Need architectural advice!

I have the following setup today

Linode768: WebServer Nginx + php-fpm (handles all the traffic on port 80)

Linode512: Database MySQL

Linode 512: In-Memory DB Redis

This works very well. The communication between the linodes is done on the private network and it works very well.

My traffic is increasing and I would like to add another webserver.

So, I can then add a nodebalancer and behind that I can add another webserver-linode. Fine.

My questions are as follows:

1) I have a major image library on the webserver linode today since my site uses images a lot and lets user upload images. This needs to be centralized. What would be the best solution for this? Can I in fact use 2 Linode512's behind the loadbalancer as "webservers" i.e. replacing the 768 of today and then have a Linde1024 for the images and "mount" that on the two webserver linodes (the two 512s) or should I go offsite completely for the images (it feels like costly to have a Linode1024 just to store images)

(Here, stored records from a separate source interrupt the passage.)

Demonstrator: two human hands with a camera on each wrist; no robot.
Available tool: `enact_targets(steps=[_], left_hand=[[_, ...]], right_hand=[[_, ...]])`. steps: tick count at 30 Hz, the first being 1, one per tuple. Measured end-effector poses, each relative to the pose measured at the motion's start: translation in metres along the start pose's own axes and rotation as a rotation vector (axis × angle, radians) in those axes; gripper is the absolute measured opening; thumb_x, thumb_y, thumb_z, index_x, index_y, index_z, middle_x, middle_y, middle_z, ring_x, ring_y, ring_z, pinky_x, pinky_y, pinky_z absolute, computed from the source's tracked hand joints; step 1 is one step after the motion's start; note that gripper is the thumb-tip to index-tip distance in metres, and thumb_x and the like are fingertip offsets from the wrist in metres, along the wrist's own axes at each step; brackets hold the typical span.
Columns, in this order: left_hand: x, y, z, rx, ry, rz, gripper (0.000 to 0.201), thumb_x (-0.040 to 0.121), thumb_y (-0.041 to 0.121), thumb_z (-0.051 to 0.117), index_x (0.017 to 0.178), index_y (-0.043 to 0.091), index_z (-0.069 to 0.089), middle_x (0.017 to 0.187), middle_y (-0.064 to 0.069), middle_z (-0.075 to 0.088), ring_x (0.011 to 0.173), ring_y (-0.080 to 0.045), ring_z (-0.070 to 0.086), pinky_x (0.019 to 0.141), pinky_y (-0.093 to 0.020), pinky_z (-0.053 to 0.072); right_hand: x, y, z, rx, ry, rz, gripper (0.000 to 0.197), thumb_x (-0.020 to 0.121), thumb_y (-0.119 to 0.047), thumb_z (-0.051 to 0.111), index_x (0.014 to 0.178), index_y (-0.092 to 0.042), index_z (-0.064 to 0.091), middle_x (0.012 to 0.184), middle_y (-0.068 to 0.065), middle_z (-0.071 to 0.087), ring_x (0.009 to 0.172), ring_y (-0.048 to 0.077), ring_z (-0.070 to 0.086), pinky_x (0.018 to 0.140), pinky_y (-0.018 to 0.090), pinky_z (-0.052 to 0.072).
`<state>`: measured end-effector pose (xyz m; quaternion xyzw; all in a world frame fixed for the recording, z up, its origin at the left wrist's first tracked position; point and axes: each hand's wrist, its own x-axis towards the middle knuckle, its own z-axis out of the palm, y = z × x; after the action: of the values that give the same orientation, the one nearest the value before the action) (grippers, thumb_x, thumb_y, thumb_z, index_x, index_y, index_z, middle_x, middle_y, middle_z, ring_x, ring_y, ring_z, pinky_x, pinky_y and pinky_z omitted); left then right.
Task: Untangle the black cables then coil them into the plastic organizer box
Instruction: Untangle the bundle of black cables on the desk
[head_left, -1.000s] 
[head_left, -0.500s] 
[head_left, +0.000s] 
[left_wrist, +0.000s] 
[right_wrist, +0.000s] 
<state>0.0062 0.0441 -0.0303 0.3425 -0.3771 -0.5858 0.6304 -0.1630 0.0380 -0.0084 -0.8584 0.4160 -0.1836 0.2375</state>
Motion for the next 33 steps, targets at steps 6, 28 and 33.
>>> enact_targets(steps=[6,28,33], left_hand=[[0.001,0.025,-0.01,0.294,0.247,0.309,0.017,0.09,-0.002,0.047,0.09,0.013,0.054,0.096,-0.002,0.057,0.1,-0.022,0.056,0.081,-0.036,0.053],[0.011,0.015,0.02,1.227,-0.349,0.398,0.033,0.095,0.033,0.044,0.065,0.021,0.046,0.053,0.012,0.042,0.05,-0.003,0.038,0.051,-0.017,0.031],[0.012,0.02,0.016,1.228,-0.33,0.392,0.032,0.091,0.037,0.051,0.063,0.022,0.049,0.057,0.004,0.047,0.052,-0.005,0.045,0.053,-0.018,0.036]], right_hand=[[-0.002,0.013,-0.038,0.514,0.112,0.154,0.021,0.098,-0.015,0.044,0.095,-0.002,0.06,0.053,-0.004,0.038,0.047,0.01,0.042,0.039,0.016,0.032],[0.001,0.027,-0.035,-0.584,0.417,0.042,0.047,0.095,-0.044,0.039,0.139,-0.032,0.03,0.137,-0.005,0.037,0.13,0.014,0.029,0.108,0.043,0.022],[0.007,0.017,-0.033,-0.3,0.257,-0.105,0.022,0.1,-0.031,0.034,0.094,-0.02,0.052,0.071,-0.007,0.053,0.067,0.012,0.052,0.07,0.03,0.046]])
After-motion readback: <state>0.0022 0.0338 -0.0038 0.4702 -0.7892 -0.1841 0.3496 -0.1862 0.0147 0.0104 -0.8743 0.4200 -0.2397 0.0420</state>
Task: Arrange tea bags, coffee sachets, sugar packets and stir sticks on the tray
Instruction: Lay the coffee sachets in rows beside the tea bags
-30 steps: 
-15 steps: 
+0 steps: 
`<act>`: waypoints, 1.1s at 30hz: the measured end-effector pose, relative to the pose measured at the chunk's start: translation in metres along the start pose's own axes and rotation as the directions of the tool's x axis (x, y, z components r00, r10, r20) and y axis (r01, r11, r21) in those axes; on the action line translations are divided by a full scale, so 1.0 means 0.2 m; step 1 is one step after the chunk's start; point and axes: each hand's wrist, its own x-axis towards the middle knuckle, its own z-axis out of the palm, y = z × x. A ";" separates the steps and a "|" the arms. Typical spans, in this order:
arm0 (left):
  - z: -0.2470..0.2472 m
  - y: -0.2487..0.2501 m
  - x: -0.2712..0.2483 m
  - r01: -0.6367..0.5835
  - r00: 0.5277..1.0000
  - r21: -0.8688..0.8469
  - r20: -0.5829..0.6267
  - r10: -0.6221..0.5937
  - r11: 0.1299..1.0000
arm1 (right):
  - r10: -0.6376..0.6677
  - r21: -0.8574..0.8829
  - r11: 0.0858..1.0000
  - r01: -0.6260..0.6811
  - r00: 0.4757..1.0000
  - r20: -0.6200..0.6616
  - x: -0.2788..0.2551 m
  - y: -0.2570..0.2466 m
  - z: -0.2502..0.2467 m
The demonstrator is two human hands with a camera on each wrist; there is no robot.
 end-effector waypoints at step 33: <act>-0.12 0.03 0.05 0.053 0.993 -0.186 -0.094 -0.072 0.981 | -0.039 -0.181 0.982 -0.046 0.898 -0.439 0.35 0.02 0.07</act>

2) Can this be done without disrupting traffic? (the adding of the nodebalancer, I mean)

I appreciate the help.

10 Replies

There are a couple possibilities, each of which has its pros and cons:

  • Shunt everything off to something like Amazon S3; uploads go directly there, downloads come from there

PRO: Easy (if your application can be modified to handle it), scales very nicely and is quite reliable

CON: Will probably cost money… but not a lot. Much cheaper than Linode per GB. Also, if your application has a lot of assumptions about how files are handled, you're going to have a bad time.

  • Have a Linode dedicated to image storage

PRO: Keeps everything on Linode, and you can optimize the beezers out of it for static file serving if you point URLs directly at it. You can mount it via NFS from your application servers, so they can write files as they'd expect.

CON: Much more expensive than S3, more difficult to scale. Also, a considerable SPOF. (NFS acts… poorly when the server goes away.)

  • Replicate the images across all of your web servers.

PRO: No code or URL changes.

CON: Monumental waste of resources. :-)

I'd have to have a very compelling reason to NOT go with the S3 option, really.

Thank you VERY much for the swift and thorough answer.

I'll checkout the S3 option.

Just to get back to this thread for completeness.

Having looked into Amazon S3, it's hardly the cheaper choice, unless I'm reading it wrong,

Their pricing calculator shows that it will cost some 90 dollars / month (300 GB outbound traffic, 50,000,000 GET requests) so that just became the worse choice from a money perspective.

If I'm miscalculating or misthinking this, please feel free to say so.

@adergaard:

I have the following setup today

Linode768: WebServer Nginx + php-fpm (handles all the traffic on port 80)

Linode512: Database MySQL

Linode 512: In-Memory DB Redis

It sounds like you are running a big site here. How much disk do you need for the image store you mentioned?

Do you have one application using both Redis and MySQL? Is there more going on here than serving a single website?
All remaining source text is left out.